*** Block opens ***
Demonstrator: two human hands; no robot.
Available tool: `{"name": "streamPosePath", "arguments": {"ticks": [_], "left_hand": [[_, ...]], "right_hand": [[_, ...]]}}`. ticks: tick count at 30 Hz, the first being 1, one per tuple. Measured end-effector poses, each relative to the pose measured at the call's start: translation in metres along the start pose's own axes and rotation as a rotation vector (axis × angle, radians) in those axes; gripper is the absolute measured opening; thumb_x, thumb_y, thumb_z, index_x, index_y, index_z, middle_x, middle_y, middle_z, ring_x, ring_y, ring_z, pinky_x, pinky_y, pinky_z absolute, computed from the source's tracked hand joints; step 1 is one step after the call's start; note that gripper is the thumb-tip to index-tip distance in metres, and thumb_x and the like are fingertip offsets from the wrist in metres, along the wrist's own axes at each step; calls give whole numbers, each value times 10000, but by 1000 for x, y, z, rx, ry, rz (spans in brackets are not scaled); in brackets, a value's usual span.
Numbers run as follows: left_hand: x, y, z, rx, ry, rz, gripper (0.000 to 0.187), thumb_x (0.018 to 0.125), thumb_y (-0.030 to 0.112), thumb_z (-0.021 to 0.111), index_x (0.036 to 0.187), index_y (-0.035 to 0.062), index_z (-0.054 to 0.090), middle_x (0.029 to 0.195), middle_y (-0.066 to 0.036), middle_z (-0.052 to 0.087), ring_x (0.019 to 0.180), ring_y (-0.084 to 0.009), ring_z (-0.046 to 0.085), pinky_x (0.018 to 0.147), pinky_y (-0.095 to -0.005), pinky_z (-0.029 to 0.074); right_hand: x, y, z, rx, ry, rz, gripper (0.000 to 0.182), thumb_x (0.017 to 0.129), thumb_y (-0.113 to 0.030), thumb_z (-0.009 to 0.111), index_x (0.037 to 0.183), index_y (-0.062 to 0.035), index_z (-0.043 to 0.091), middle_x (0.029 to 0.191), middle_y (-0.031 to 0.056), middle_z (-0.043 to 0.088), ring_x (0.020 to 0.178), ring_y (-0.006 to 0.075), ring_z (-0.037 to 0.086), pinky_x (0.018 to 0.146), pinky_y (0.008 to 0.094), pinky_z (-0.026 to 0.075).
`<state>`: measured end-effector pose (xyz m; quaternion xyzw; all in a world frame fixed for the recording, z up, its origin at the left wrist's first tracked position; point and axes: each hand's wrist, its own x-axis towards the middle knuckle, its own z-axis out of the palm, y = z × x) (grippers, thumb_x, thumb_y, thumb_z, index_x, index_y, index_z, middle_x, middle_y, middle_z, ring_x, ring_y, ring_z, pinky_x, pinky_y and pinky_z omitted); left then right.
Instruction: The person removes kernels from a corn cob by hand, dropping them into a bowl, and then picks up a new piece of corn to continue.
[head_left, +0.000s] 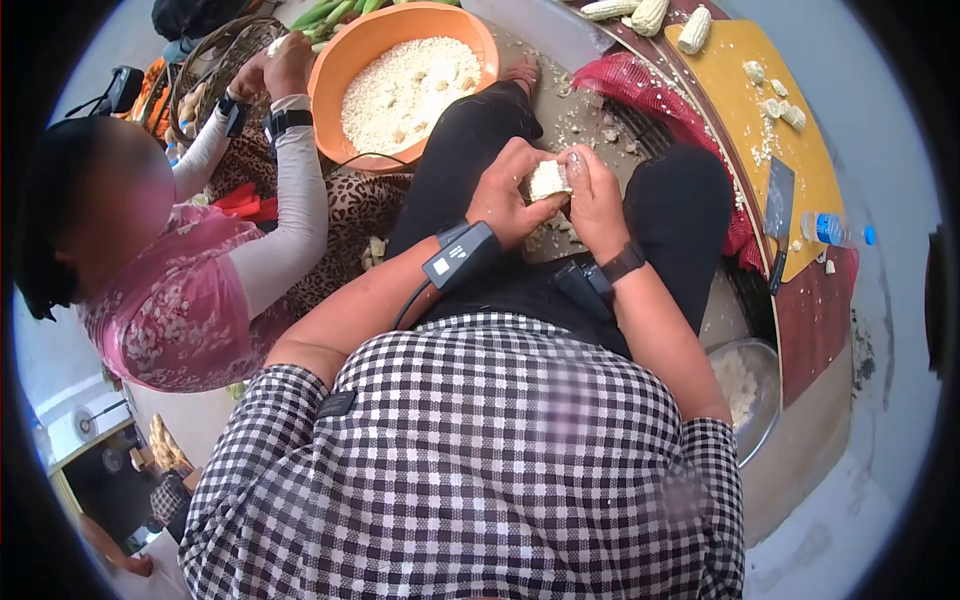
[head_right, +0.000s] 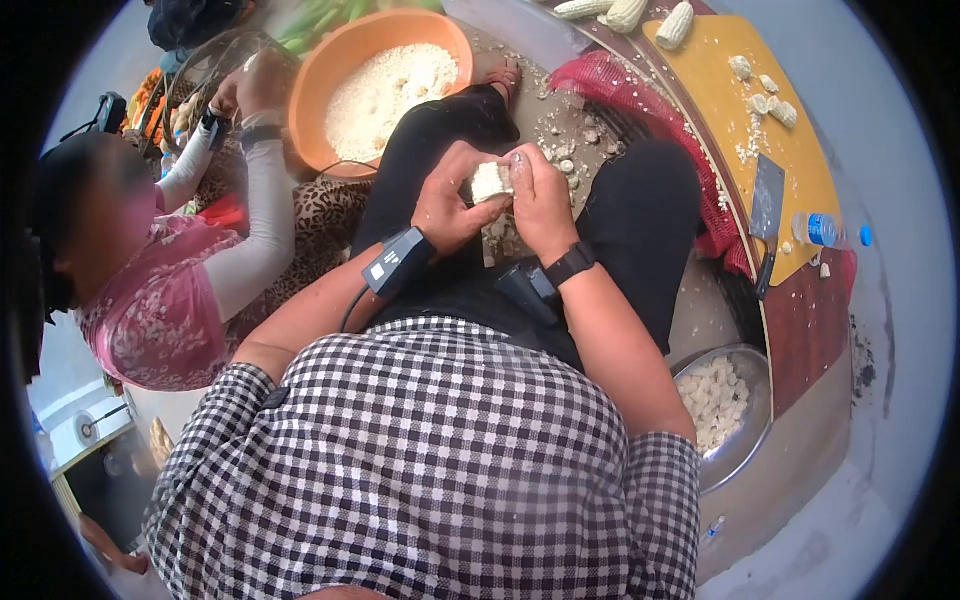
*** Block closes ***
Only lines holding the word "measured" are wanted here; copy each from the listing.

Available tool: `{"name": "streamPosePath", "arguments": {"ticks": [_], "left_hand": [[_, ...]], "right_hand": [[_, ...]]}}`. ticks: tick count at 30 Hz, the first being 1, one per tuple. Measured end-effector poses, each relative to the pose measured at the call's start: translation in metres along the start pose's own axes and rotation as a rotation vector (axis × angle, radians) in those axes; gripper is the absolute measured opening; thumb_x, thumb_y, thumb_z, index_x, index_y, index_z, middle_x, middle_y, middle_z, ring_x, ring_y, ring_z, pinky_x, pinky_y, pinky_z absolute, computed from the source's tracked hand joints; step 1 is one step after the call's start; note that gripper is the thumb-tip to index-tip distance in metres, and thumb_x and the like are fingertip offsets from the wrist in metres, along the wrist's own axes at each step; calls give whole numbers, each value times 10000, but by 1000 for x, y, z, rx, ry, rz (spans in brackets are not scaled); in brackets, a value's usual span.
`<state>`: measured end-effector pose (xyz m; quaternion xyzw; all in a world frame fixed for the recording, z up, its origin at the left wrist's first tracked position; point and axes: each hand's wrist, its own x-axis towards the middle knuckle, its own z-axis out of the palm, y = z × x) (grippers, thumb_x, thumb_y, thumb_z, index_x, index_y, index_z, middle_x, middle_y, middle_z, ring_x, ring_y, ring_z, pinky_x, pinky_y and pinky_z omitted); left then right.

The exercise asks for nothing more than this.